Happy birthday, Dr. Seuss!
His name is Dr. Seuss.
My first Seuss book was Green Eggs and Ham. If I remember correctly, it was a gift from my Uncle Grant. My parents read it to me before I could talk. By the time I was a preschooler, I had it memorized, and my dad and I would go back and forth reciting it to one another.
"That Sam I am! That Sam I am! I do not like that Sam I am!"
Even as I write this post, the refrain is playing in my head: "I do not like green eggs and ham! I do not like them, Sam I am!"
Later, of course, there were other Seuss books, Horton hears a Who!, The Grinch that Stole Christmas, Hop on Pop. The list goes on.
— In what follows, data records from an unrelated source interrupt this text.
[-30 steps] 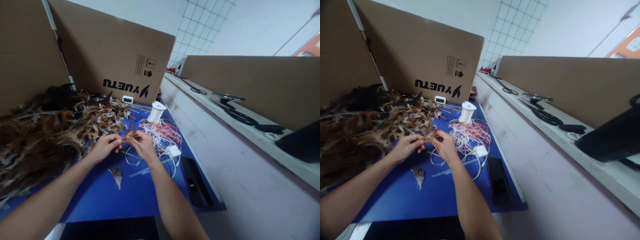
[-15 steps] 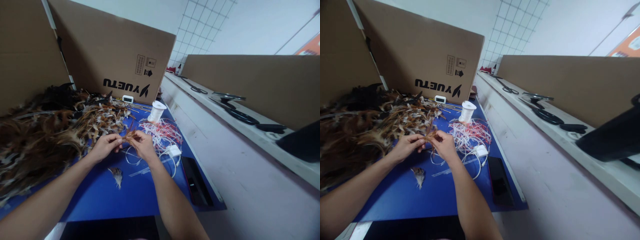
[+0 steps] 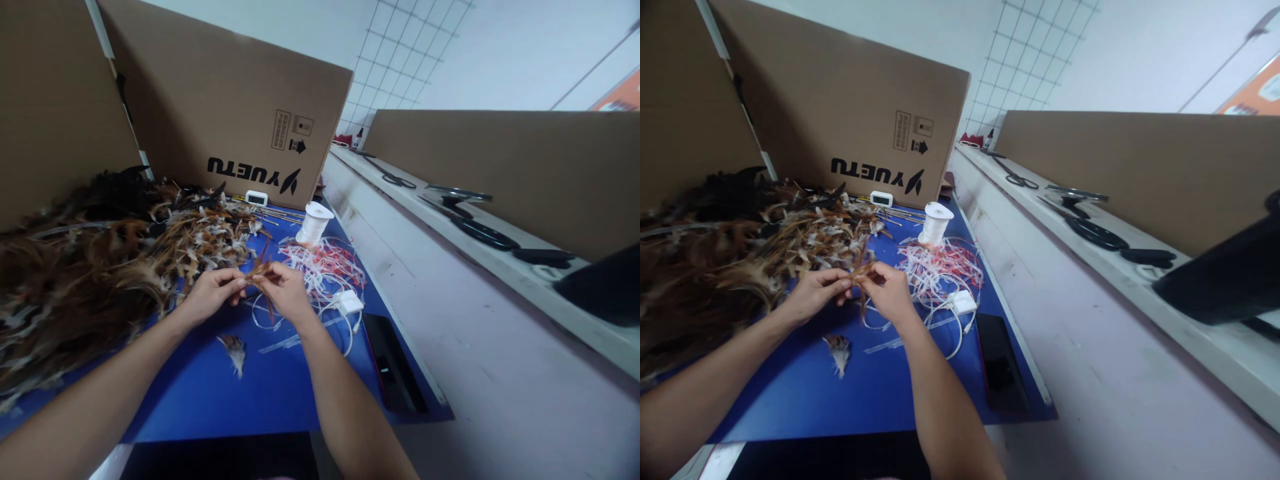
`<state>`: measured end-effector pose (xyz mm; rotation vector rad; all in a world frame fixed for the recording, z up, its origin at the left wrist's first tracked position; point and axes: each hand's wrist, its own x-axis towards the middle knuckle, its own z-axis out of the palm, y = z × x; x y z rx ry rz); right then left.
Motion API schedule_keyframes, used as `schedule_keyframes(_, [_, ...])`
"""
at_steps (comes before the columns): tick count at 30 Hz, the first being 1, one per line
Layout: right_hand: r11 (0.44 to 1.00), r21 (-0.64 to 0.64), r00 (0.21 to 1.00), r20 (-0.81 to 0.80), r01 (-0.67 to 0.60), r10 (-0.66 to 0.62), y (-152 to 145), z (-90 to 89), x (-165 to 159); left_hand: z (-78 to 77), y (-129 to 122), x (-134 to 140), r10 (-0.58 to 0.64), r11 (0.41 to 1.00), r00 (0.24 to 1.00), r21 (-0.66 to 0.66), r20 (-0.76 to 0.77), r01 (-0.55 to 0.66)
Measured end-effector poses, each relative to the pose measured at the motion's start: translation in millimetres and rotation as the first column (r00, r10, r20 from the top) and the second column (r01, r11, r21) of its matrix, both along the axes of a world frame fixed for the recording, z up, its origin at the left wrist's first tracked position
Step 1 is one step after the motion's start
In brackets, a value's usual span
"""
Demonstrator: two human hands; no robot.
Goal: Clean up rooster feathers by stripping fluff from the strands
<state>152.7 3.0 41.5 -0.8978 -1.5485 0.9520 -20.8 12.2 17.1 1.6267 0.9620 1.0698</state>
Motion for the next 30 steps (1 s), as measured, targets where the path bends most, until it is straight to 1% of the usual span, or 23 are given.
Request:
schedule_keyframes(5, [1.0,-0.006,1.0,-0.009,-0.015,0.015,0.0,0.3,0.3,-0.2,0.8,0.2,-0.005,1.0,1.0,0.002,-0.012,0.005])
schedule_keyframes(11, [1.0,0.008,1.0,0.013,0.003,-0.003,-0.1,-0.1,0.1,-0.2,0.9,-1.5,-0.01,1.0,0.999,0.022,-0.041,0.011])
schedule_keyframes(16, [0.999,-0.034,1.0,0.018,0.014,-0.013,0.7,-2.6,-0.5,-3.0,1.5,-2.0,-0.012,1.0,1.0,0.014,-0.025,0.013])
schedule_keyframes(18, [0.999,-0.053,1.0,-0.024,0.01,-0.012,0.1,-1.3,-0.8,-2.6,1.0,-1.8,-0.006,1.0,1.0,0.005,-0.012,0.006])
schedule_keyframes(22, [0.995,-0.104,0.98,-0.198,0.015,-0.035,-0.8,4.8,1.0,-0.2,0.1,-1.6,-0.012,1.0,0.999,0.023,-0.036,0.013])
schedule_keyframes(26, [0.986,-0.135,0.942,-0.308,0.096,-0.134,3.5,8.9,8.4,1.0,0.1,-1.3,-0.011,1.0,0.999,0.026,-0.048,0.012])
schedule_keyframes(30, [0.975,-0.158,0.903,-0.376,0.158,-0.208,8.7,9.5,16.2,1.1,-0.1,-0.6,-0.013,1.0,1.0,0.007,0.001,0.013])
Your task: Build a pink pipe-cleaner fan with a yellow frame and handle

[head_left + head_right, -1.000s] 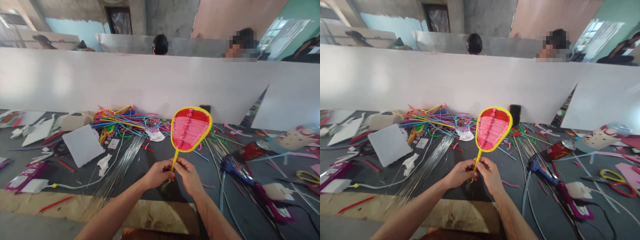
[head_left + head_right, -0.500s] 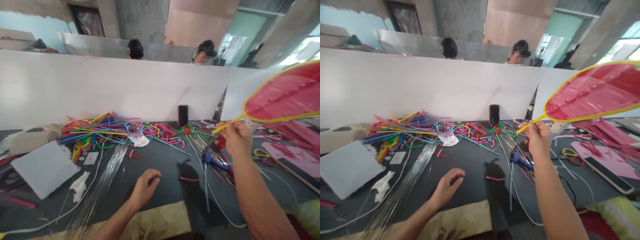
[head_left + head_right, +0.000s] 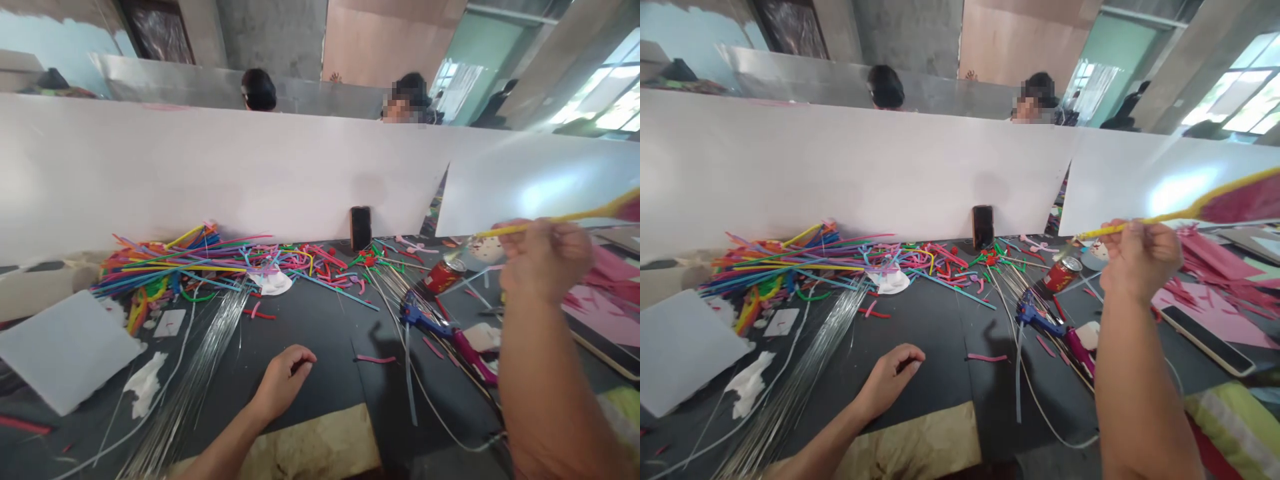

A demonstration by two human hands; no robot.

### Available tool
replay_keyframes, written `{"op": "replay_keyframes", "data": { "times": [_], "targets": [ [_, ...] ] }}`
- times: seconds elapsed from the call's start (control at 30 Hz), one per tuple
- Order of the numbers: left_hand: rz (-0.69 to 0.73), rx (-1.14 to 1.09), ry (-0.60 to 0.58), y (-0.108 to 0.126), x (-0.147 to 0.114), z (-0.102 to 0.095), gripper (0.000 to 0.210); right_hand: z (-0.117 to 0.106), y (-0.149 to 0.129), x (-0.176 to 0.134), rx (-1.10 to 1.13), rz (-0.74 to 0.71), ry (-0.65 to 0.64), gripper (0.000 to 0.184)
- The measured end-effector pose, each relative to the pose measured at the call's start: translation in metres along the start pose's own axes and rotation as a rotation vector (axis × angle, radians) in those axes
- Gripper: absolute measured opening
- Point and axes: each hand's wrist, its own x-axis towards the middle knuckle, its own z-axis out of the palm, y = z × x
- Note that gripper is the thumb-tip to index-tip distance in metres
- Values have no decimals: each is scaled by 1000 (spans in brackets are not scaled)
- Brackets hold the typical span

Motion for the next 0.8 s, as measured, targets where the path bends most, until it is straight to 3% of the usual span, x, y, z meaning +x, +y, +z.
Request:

And there were other authors and other books. A Child's Garden of Verses was one of the next books my parents added to my collection. And yes, nearly 50 years later, I still remember lines from Stevenson's poems,
"Oh, how I love to go up in the air, up in the air so high..."
"When I was sick and lay abed, I had two pillows at my head..."
And one about a barn loft that my brother and I used to recreate in the top of my grandfather's barn.
The point is books matter. Reading matters, and yet, according to the Literacy Project Foundation, illiteracy has become such a problem in the U.S. that 44 million adults are unable to read a simple story to their children -- a book like Green Eggs and Ham. Six out of 10 households do not buy a single book a year, and 44 percent of American adults do not read one book a year. Obviously, these trends have significant impacts with far-reaching implications on the national economy and on society as a whole.
So, what can you do about it? Here are a few suggestions:
- Read to your kids, and take the time to read for pleasure yourself. Turn off the television, get off Facebook, Twitter, Instagram and any other social media venues I may have missed and open a book. (By the way, it's OK to use an electronic device to read a book. Just turn off the notifications while you are reading.)
- Check out your local library. Many now provide the opportunity to check out books online.
- Don't know where to start? Look over the New York Times Bestseller List, Pulitzer Prize winners from the last several years and National Book Award finalists. Those lists are where I found treasures like The Orphan Master's Son and All the Light We Cannot See.
- Join a book club at your local library or with a group of friends. Talk about what you are reading with others.
- Start a "book club" with your kids. Set aside an hour or two one night a week to read a book together aloud. Then talk about what you are reading.